§ Task instructions: The required output is an exact restatement of the lines, starting with the one that contains "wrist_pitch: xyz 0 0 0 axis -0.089" and finishing with the last line of the listing. It contains no pictures.

Start of Data block

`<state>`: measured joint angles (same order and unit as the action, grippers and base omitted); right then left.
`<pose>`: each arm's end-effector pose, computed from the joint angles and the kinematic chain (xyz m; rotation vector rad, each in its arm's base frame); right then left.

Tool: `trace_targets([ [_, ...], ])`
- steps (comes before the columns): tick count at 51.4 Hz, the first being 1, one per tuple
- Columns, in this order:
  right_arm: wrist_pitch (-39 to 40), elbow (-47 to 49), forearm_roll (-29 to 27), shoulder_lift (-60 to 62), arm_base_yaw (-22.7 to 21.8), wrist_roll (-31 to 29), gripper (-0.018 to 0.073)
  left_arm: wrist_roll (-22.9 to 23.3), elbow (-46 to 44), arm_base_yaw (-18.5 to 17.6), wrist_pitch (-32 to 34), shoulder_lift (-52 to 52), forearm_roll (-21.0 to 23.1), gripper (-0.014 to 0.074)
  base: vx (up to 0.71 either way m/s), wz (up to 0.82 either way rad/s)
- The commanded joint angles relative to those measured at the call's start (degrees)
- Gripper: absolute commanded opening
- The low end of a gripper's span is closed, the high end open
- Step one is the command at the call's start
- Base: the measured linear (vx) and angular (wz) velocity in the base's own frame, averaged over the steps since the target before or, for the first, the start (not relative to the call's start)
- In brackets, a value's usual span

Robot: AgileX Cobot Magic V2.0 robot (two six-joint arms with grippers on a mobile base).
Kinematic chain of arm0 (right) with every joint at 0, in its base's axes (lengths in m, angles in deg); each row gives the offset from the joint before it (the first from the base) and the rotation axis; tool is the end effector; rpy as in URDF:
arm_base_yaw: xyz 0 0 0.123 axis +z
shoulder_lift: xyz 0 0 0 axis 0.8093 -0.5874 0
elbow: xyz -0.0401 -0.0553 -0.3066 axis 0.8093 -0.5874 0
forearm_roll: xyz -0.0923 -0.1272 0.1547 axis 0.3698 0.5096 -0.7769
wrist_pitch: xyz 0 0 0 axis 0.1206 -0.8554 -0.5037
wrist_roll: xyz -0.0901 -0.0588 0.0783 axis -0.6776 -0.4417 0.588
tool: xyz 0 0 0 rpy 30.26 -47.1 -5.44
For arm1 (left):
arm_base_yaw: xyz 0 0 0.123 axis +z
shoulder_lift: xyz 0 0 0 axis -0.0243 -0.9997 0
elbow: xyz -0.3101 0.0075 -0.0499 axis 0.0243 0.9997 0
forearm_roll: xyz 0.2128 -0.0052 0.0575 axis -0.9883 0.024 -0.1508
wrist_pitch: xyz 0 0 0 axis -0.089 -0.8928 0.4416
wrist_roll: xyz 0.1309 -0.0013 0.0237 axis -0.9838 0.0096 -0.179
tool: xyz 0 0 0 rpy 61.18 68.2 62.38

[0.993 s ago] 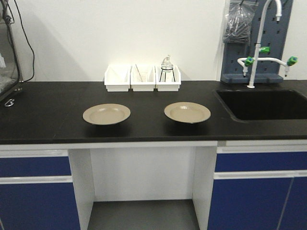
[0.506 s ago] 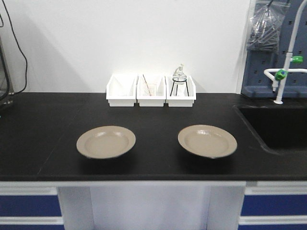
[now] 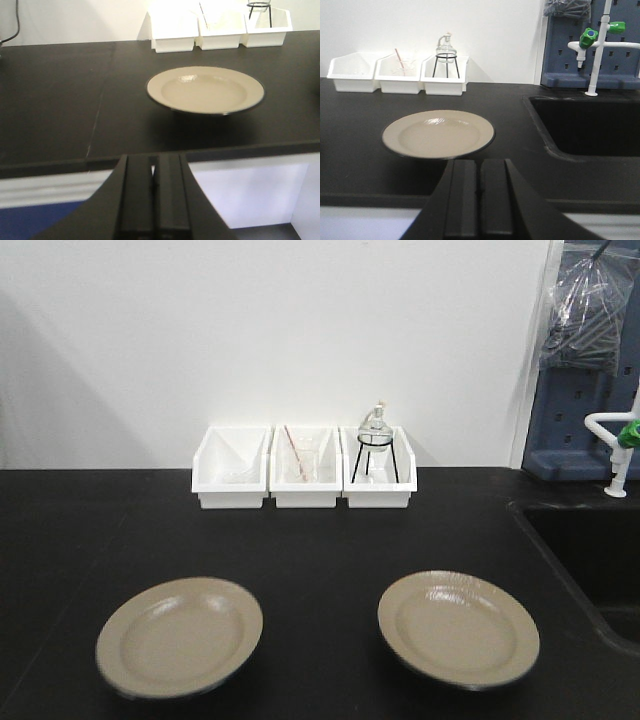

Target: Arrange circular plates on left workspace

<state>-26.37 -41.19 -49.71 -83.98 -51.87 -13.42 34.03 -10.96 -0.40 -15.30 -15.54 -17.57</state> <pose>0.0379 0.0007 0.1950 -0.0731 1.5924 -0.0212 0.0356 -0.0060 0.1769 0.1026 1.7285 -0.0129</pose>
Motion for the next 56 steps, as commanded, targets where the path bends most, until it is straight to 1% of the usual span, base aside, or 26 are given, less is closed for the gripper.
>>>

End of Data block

§ Your response:
wrist_pitch: xyz 0 0 0 axis -0.089 -0.8928 0.4416
wrist_roll: xyz 0.1309 -0.0013 0.0237 axis -0.9838 0.0096 -0.179
tool: xyz 0 0 0 rpy 61.18 68.2 62.38

[0.993 s ago] 
[0.506 s ago] 
[now] 

Target: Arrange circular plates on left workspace

<state>-26.37 -41.19 -49.71 -83.98 -51.87 -13.42 34.03 -10.96 -0.40 -15.30 -15.54 -17.57</state> <pose>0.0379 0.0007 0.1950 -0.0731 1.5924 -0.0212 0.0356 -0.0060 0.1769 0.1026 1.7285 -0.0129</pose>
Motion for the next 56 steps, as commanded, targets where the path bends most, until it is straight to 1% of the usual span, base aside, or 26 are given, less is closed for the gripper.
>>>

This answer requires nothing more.